Question Alder Lake - Official Thread

Page 82 - Seeking answers? Join the AnandTech community: where nearly half-a-million members share solutions and discuss the latest tech.

Hulk

Diamond Member
Oct 9, 1999
4,191
1,975
136
Intel sells the ecores in the way shown in these pictures.
Compared to a CPU without ecores it allows your foreground app to keep running at full speed while giving the background app a specified amount of compute that's always available to it, depending on the amount of e-cores.

The way you would keep your foreground app running at full speed on a CPU without e-cores would be to run the foreground app at real-time priority and the background app at idle priority meaning that the background app might never get any CPU cycles.

This is NOT mitigating potential responsiveness problems caused by the presence of E-cores, this is your foreground app getting the use of the full CPU (compared to a CPU without e-cores) meaning there is no slowdowns.
M8cB7Sr.jpg

bIwC9im.jpg

These slides are interesting and as usual it's a rabbit hole when you start to analyze them because so much of the testing procedures is left out. Specifically the length of the test scripts.

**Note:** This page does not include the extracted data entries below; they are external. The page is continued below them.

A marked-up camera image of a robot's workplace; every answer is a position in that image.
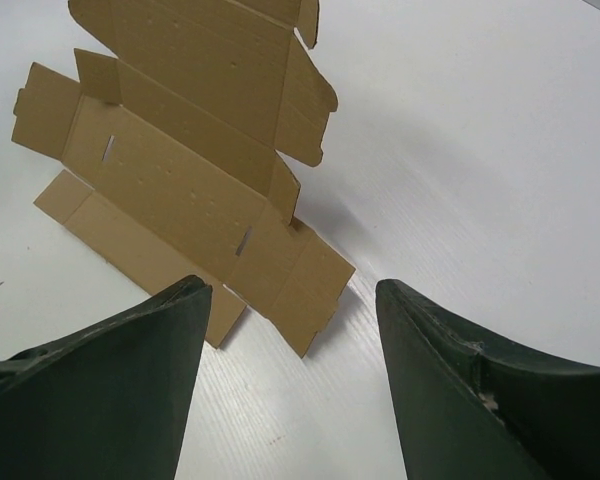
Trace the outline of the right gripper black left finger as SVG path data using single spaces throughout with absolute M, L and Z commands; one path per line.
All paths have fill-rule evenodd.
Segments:
M 213 290 L 189 275 L 0 360 L 0 479 L 171 479 Z

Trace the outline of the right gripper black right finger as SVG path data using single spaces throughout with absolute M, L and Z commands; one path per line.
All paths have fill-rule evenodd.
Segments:
M 396 279 L 376 314 L 411 479 L 600 479 L 600 367 L 517 343 Z

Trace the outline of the brown cardboard box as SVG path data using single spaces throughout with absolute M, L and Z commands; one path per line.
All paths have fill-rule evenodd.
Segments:
M 33 64 L 12 139 L 59 161 L 36 205 L 149 294 L 213 289 L 209 344 L 246 308 L 298 355 L 353 266 L 295 214 L 289 159 L 314 167 L 338 107 L 309 57 L 315 1 L 72 1 L 106 54 L 78 78 Z

Let's look at the parallel processing example in the 2nd slide. Let's also assume that the video encoding task was selected so that 8 E cores will finish it more or less when the 8 P cores finish the two serial tasks. This of course is a best case scenario for the TH and requires no "smarts" at all. Foreground on the P's, background on the E's. Perfect for the current behavior of Alder Lake on Windows 11. The graph shows 47% faster than Rocket Lake, which is expect as ADL has more stronger big cores than Rocket, and 8 additional E cores. No surprise there.

It's also pretty easy to understand why when the tasks are completed in parallel Rocket is a little closer to ADL. These apps aren't utilizing the E's fully so most of the gains are probably coming from the P's and stronger memory subsystem. ie the apps are not highly multithreaded to effectively use 8+ cores.

Now imagine that the video encoding portion of the parallel processing task was twice as long. Under current ADL behavior after finish the foreground task if the user didn't switch to the background task the P's would remain idle until the E's finished. There is a video encoding test length where Rocket would actually win because this eventually comes down to 8 E's vs 8 Cypress Lake cores.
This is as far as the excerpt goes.